Tom Cruise bezlitośnie kontroluje swoją żonę - Katie Holmes. Pisaliśmy o tym, że chce nadzorować jej karierę i wpływa na decyzje zawodowe (zobacz: Katie w sidłach Toma)
. Teraz stwierdził, że zreformuje jej podejście do seksu, oczywiście zgodnie ze wskazaniami swojej religii.
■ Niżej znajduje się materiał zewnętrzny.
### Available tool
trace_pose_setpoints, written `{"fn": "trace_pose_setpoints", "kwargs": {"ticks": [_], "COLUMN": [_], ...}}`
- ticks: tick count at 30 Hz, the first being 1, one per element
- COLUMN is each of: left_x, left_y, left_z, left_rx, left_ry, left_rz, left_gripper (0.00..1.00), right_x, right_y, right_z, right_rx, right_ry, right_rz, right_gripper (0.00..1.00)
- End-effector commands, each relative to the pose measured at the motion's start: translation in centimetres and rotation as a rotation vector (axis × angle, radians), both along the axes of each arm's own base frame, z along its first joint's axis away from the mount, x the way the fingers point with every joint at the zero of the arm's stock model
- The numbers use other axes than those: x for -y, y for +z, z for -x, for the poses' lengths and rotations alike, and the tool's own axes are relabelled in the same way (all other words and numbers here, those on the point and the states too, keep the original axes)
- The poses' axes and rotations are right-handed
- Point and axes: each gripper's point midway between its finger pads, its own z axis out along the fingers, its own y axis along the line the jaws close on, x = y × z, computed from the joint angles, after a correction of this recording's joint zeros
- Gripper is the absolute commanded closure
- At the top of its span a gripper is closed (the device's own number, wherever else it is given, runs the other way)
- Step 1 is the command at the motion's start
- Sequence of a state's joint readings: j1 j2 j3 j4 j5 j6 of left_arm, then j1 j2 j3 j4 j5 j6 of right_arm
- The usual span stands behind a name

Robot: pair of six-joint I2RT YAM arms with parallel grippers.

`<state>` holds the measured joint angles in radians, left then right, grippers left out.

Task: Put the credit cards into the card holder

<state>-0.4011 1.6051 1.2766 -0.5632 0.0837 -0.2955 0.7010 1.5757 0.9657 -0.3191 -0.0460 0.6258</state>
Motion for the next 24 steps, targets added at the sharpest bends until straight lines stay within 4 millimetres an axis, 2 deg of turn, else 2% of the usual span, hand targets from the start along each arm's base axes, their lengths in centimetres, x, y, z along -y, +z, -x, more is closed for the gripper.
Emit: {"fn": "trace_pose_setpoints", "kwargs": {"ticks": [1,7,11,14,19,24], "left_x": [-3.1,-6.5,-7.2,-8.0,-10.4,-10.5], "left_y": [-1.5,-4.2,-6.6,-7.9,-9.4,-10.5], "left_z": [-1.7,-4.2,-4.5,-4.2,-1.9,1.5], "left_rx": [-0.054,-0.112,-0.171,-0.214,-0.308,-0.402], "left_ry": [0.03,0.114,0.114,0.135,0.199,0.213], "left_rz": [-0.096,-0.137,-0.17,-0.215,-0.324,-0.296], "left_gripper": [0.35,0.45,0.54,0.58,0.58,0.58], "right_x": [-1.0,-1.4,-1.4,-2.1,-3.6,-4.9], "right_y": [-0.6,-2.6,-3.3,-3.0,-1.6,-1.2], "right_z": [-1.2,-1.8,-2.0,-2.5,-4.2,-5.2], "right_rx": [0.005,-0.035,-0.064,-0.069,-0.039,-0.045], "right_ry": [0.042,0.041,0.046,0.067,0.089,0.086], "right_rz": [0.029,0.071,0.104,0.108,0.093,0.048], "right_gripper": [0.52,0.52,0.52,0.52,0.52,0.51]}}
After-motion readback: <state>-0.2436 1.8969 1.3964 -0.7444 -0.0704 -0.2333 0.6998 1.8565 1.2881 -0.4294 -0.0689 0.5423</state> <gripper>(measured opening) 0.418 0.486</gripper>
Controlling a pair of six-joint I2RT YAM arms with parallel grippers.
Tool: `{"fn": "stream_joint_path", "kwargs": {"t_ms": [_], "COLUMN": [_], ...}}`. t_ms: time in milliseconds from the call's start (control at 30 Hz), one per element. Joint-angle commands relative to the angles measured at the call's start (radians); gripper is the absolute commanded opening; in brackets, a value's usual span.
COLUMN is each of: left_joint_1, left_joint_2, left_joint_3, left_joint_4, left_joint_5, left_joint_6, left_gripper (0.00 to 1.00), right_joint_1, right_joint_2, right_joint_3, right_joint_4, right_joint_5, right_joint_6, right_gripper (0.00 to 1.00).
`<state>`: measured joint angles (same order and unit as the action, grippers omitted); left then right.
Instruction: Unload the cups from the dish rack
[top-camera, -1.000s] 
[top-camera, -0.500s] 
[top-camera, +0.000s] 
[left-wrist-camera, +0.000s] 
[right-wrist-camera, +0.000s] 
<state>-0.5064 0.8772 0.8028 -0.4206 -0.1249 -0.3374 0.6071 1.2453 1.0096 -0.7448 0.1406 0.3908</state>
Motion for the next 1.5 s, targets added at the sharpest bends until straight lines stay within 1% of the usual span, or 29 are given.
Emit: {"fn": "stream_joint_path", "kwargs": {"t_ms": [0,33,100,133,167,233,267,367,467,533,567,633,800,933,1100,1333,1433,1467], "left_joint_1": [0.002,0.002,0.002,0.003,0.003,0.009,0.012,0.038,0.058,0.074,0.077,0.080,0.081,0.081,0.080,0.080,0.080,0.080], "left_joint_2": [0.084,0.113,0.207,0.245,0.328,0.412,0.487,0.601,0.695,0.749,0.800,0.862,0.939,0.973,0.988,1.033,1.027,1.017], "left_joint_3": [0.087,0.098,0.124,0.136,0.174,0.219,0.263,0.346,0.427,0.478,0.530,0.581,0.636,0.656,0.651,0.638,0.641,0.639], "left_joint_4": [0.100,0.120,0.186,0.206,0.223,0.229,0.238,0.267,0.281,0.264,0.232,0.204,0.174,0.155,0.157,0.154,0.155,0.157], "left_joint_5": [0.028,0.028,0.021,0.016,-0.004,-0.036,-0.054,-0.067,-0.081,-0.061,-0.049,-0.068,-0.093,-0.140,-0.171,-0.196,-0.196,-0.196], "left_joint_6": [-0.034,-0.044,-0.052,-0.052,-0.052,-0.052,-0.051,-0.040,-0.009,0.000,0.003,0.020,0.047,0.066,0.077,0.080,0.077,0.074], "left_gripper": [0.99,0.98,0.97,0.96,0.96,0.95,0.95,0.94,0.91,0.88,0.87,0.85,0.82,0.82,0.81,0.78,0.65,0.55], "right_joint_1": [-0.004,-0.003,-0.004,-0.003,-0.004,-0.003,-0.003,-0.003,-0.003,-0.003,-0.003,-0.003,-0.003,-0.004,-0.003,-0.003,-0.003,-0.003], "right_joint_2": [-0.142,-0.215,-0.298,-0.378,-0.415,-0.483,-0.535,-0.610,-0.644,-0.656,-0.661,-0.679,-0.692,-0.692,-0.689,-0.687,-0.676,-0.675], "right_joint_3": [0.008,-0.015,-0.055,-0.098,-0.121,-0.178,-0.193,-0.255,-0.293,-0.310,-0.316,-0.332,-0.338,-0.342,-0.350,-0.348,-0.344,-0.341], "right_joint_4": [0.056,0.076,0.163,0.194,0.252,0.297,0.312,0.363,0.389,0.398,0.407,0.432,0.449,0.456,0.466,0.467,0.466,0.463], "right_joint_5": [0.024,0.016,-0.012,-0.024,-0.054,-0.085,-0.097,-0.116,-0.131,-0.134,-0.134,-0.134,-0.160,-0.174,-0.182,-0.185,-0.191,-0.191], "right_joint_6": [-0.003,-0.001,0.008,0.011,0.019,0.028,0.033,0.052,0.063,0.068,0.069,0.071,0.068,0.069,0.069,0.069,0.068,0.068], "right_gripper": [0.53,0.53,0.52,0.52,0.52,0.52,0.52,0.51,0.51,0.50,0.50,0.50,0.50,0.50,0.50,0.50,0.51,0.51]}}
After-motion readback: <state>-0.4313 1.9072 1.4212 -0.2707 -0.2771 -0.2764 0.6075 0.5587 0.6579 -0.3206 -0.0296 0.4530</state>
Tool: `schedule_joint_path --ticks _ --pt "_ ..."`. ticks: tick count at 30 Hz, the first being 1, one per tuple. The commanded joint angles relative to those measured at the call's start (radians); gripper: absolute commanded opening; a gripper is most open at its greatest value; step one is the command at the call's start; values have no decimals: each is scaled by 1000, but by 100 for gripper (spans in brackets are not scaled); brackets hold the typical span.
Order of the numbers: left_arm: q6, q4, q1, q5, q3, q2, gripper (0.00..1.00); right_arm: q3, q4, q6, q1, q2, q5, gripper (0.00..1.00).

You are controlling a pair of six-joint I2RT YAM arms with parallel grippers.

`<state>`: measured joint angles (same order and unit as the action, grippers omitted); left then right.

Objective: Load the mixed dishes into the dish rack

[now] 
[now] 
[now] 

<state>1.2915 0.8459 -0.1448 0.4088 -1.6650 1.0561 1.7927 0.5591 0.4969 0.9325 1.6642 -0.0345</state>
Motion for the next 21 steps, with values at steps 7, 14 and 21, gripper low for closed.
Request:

Para będzie uczęszczać na sesje "Scjentologicznej Terapii Seksualnej". Katie zgodziła się na wszystko. Jak twierdzą jej znajomi:
Ona myśli, że musi to zrobić. Sądzi, że skoro Tom tego chce, musi być z niej niezadowolony - boi się, że robi coś źle, a może jemu brakuje czegoś, czego nie ma w ich życiu seksualnym.
Wygląda na to, że Tom wpędza Katie w poczucie winy, żeby łatwiej wpływać na jej decyzje. Świadkowie twierdzą, że Cruise kontroluje jej rozmowy telefoniczne. Holmes za każdym razem musi mu opowiadać, o czym rozmawiała. Aktor nie pozwolił jej nawet wyjechać na nowojorski Tydzień Mody w towarzystwie przyjacółki ich domu - Victorii Beckham.